Please copy exactly the part of the records below that opens with the line containing "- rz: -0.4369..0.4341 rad" and closes with the line containing "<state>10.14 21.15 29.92", leaving out any pictures.

[Materials provided]
************

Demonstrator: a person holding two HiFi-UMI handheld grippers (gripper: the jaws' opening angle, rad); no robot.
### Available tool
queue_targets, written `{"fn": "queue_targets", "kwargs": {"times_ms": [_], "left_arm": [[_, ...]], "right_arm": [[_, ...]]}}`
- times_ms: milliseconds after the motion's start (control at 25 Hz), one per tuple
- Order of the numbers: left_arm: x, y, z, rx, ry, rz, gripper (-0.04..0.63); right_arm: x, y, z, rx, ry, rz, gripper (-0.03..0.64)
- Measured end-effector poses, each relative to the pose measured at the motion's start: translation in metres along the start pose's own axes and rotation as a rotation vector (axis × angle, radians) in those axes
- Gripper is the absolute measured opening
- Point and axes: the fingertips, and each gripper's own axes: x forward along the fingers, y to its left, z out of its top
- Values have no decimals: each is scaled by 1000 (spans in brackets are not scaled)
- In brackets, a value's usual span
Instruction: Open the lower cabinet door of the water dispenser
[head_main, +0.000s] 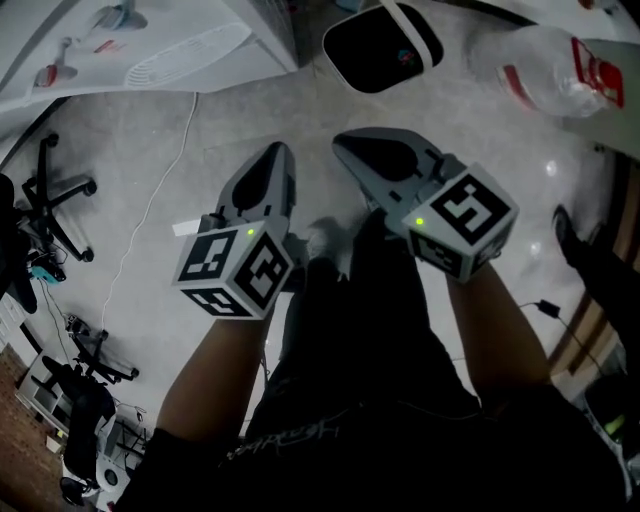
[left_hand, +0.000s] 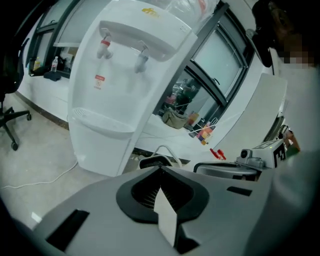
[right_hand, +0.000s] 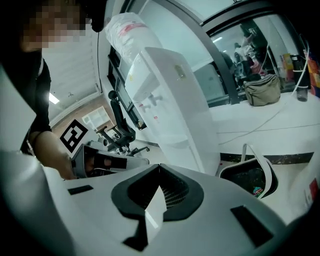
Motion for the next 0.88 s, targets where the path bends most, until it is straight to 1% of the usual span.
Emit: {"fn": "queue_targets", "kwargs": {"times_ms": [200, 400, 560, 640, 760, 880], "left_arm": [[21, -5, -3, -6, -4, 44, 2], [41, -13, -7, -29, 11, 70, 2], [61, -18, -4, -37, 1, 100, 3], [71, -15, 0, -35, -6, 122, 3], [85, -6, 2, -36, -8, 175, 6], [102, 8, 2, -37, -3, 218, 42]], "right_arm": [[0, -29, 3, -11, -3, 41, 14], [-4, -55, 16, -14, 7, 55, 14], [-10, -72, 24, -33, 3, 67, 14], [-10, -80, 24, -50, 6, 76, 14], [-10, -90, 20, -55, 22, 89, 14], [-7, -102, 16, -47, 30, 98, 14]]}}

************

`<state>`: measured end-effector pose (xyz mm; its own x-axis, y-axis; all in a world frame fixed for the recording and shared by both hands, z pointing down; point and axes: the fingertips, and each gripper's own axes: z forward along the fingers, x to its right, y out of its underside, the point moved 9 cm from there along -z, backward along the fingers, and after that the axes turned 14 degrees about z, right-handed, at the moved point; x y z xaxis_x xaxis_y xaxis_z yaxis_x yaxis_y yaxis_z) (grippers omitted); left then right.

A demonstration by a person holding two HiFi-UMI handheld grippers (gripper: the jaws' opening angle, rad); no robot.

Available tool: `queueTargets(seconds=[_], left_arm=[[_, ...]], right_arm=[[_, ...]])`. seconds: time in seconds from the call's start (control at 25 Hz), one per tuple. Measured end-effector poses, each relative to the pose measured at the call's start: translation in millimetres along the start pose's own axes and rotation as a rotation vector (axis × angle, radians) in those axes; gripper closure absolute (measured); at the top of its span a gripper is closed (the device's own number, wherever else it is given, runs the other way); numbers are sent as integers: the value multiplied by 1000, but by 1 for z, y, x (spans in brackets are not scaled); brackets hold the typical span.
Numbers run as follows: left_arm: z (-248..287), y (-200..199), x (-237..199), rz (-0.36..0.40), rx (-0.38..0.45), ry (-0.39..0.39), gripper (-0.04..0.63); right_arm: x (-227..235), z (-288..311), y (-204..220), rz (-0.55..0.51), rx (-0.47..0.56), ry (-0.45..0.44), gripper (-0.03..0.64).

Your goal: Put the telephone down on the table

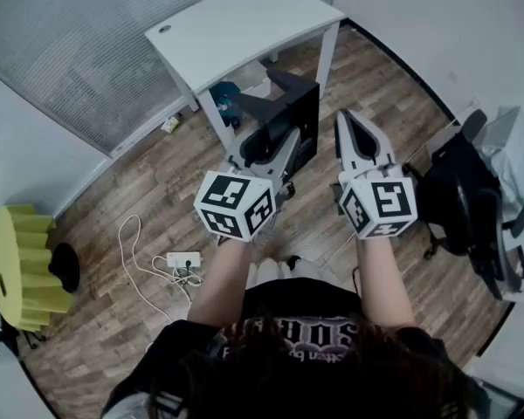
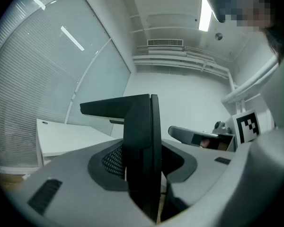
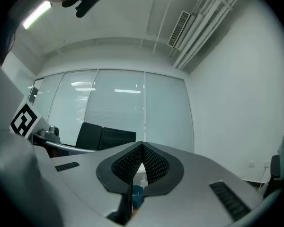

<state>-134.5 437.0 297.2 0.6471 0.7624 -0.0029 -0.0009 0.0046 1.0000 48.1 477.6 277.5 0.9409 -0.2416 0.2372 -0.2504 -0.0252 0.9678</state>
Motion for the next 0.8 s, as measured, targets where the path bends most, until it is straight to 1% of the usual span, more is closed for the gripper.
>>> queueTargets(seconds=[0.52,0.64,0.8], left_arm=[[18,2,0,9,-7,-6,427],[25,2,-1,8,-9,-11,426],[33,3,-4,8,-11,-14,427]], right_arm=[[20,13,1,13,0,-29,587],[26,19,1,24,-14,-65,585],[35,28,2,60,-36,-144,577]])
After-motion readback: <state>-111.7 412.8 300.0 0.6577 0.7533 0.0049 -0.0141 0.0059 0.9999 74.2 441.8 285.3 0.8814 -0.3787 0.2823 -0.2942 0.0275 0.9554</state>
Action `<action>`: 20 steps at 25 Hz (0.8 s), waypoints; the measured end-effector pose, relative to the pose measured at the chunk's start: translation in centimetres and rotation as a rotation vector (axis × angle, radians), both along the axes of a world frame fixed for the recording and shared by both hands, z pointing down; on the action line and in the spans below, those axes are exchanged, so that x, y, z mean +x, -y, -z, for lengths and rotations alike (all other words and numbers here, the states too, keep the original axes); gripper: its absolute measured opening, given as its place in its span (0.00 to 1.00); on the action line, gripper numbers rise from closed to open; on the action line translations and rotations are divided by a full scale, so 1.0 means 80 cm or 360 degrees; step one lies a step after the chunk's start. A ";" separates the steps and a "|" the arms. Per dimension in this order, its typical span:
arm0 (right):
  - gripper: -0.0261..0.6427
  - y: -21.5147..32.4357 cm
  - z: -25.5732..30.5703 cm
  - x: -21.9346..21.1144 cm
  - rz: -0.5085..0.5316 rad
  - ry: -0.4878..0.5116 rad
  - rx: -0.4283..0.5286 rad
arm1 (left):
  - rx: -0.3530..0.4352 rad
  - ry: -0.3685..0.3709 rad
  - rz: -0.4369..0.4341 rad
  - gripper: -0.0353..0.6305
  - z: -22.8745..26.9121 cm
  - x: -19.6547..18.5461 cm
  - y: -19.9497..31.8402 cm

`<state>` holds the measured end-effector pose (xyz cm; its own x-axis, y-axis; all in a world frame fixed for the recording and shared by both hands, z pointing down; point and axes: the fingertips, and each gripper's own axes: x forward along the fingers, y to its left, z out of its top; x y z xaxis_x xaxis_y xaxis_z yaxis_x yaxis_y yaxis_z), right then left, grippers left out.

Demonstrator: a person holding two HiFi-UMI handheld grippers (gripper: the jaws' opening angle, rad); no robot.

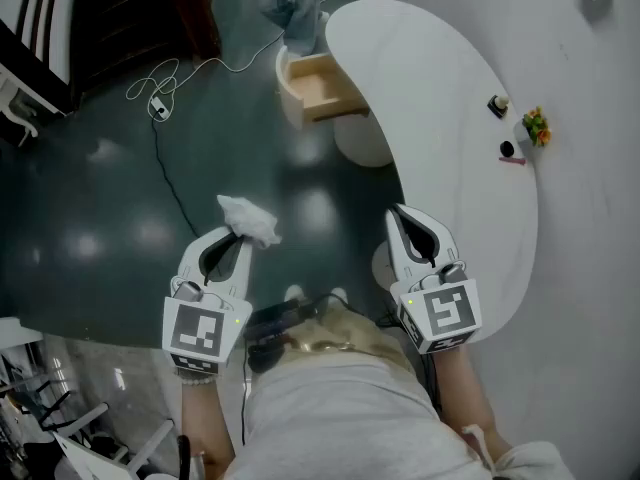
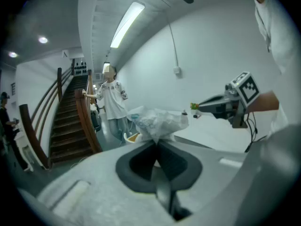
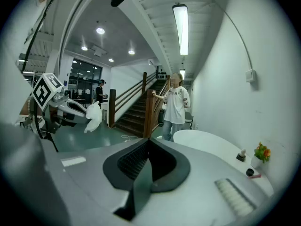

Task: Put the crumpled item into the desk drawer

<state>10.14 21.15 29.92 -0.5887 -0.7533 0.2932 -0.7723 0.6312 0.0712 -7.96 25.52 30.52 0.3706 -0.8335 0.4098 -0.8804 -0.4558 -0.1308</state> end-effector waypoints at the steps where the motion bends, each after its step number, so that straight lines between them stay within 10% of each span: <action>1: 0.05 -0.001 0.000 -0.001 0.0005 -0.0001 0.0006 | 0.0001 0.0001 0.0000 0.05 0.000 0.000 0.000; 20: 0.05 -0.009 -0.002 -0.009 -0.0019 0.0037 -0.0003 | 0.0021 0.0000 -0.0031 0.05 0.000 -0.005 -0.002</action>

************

[The completed task]
  - rz: -0.4369..0.4341 rad
  - gripper: -0.0353..0.6305
  - z: -22.8745..26.9121 cm
  - x: -19.6547..18.5461 cm
  - y: -19.9497..31.8402 cm

`<state>` holds the measured end-effector pose (xyz cm; its own x-axis, y-axis; all in a world frame fixed for the recording and shared by both hands, z pointing down; point and axes: the fingertips, and each gripper's own axes: x forward along the fingers, y to its left, z out of its top; x y z xaxis_x xaxis_y xaxis_z yaxis_x yaxis_y yaxis_z), right then left, grippers left out.

Demonstrator: a person holding two HiFi-UMI handheld grippers (gripper: the jaws' opening angle, rad); no robot.


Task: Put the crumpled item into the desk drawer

<state>10.14 21.15 29.92 -0.5887 -0.7533 0.2932 -0.7723 0.6312 0.0712 -7.96 25.52 30.52 0.3706 -0.8335 0.4098 -0.8804 -0.4558 -0.1308</state> end-effector waypoints at the steps where the motion bends, each after its step number, so that straight lines between them stay within 10% of each span: <action>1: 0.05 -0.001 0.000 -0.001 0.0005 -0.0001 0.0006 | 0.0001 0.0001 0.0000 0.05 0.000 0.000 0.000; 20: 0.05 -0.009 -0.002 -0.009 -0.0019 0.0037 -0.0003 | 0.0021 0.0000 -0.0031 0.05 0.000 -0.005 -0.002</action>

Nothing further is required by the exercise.